Goran Hunjak

Personal information
- Date of birth: 13 November 1965
- Place of birth: Zagreb, Yugoslavia
- Height: 5 ft 9 in (1.75 m)
- Position: Midfielder

Senior career*
- Years: Team / Apps / (Gls)
- 1983–1988: NK Zagreb
- 1988–1992: Wichita Wings (indoor) / 88 / (21)
- 1992–1994: Baltimore Spirit (indoor) / 75 / (91)
- 1994: Washington Warthogs (indoor) / 25 / (47)
- 1994–1997: Kansas City Attack (indoor) / 118 / (177)
- 1996: Tampa Bay Mutiny / 21 / (2)
- 1997: Washington Warthogs (indoor) / 21 / (18)
- 1998: Kansas City Wizards / 12 / (0)
- 1998: → MLS Pro 40 (loan) / 1 / (0)
- 1998–1999: Kansas City Attack (indoor) / 26 / (24)
- 1999–2001: Philadelphia KiXX (indoor) / 78 / (92)
- 2000: Vermont Voltage / ? / (1)
- 2001–2005: Kansas City Comets (indoor) / 78 / (41)

= Goran Hunjak =

Croatian-American soccer player (born 1965)
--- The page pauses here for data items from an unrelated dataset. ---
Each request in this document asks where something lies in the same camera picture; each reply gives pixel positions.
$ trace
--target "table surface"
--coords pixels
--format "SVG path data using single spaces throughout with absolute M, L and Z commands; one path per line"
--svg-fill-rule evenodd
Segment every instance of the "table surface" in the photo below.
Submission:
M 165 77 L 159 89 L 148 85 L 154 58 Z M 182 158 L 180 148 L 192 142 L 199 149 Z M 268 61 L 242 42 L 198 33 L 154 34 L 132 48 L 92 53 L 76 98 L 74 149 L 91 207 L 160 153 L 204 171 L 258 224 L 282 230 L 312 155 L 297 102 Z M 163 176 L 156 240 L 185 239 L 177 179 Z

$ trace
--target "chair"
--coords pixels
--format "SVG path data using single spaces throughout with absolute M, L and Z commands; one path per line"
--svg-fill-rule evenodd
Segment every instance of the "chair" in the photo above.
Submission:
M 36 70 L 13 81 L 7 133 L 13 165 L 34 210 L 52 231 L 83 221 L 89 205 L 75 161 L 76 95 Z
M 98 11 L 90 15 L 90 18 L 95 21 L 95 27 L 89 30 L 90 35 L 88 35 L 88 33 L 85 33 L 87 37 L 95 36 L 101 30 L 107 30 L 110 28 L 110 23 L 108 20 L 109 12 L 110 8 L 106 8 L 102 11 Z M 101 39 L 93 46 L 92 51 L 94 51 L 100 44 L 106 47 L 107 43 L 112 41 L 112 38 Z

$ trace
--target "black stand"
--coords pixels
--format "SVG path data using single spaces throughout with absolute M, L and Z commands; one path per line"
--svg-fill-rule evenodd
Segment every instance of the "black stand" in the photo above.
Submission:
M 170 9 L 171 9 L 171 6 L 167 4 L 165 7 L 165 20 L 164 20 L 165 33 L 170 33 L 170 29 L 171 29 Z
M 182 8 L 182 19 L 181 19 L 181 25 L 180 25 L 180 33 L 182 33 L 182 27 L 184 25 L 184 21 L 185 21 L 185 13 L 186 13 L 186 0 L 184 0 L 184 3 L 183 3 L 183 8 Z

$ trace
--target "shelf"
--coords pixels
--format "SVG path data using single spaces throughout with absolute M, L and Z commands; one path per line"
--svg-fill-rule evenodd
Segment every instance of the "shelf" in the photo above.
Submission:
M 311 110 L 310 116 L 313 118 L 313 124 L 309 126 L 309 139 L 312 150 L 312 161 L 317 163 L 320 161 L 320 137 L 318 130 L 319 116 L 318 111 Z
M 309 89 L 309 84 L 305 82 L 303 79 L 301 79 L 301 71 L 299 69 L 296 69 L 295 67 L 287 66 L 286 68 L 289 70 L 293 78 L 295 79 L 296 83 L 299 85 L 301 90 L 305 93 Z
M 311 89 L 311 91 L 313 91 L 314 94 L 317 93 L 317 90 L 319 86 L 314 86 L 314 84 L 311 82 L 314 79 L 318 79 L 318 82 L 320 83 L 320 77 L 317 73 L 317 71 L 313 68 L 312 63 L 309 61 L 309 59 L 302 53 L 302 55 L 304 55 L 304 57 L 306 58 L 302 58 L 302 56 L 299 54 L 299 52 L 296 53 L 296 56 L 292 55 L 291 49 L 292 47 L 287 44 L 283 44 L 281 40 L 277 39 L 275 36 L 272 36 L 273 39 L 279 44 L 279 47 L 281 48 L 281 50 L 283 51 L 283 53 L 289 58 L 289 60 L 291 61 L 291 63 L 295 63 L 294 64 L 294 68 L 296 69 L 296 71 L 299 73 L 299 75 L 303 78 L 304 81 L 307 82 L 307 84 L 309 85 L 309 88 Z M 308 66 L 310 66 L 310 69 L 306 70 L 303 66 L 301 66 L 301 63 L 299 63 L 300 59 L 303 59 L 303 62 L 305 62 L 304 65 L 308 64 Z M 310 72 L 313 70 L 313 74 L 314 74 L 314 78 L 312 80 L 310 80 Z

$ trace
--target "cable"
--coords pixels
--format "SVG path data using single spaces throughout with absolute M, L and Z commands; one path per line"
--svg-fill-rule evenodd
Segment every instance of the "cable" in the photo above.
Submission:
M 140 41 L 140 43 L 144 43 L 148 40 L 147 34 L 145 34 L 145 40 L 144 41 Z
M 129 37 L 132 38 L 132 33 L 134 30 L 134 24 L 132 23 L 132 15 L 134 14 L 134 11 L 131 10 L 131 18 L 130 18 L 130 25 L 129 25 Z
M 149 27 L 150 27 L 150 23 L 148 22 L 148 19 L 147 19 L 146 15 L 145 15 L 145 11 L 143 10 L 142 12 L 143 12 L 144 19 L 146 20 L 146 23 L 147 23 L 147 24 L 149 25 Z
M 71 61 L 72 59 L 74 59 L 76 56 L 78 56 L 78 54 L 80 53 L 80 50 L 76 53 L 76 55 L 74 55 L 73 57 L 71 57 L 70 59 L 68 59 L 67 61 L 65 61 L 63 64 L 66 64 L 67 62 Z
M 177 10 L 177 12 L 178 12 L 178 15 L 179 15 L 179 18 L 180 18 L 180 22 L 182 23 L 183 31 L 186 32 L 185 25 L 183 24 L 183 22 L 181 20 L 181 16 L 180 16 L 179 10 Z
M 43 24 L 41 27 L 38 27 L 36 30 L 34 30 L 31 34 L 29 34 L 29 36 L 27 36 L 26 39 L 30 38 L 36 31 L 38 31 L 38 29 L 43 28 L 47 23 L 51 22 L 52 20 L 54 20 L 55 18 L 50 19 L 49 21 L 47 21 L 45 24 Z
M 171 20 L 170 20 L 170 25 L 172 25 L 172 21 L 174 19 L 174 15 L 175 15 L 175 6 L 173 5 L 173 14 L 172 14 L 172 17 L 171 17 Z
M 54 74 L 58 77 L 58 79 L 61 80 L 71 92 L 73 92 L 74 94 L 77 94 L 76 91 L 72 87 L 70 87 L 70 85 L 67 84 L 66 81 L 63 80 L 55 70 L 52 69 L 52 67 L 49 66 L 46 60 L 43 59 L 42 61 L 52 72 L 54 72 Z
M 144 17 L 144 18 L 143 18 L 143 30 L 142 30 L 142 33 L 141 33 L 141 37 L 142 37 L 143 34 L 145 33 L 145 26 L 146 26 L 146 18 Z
Goran Hunjak (born 13 November 1965 in Yugoslavia) is a retired football player.

== Club career ==
"Scorin" Goran Hunjak began his professional career in 1983 with for NK Zagreb in the Croatian First Division. In 1988, he moved to the United States and signed with the Wichita Wings in Major Indoor Soccer League. In 1992, the league collapsed and Hunjak moved to the Baltimore Spirit in the National Professional Soccer League. In 1994, the expansion Washington Warthogs which played a summer indoor soccer in the Continental Indoor Soccer League made Hunjak its first player when it selected him in the expansion draft. He played one season with Washington where he was a first team All Star, then moved to the Kansas City Attack in the fall of 1994 for three seasons. In January 1996, the Tampa Bay Mutiny drafted Hunjak. He spent the 1996 season in Tampa Bay filling in as the team's play maker when Carlos Valderrama was with the Colombian national team. In spring 1997, he signed with the Washington Warthogs of the Continental Indoor Soccer League. He returned to Major League Soccer after being drafted by the Kansas City Wizards in the first round (eighth overall) of 1998 MLS Supplemental Draft.
He returned to the NPSL, rejoining his previous team, the Kansas City Attack for the 1998–1999 season. In 1999, he moved to the Philadelphia KiXX for two seasons before transferring to his final team, the Kansas City Comets in 2001.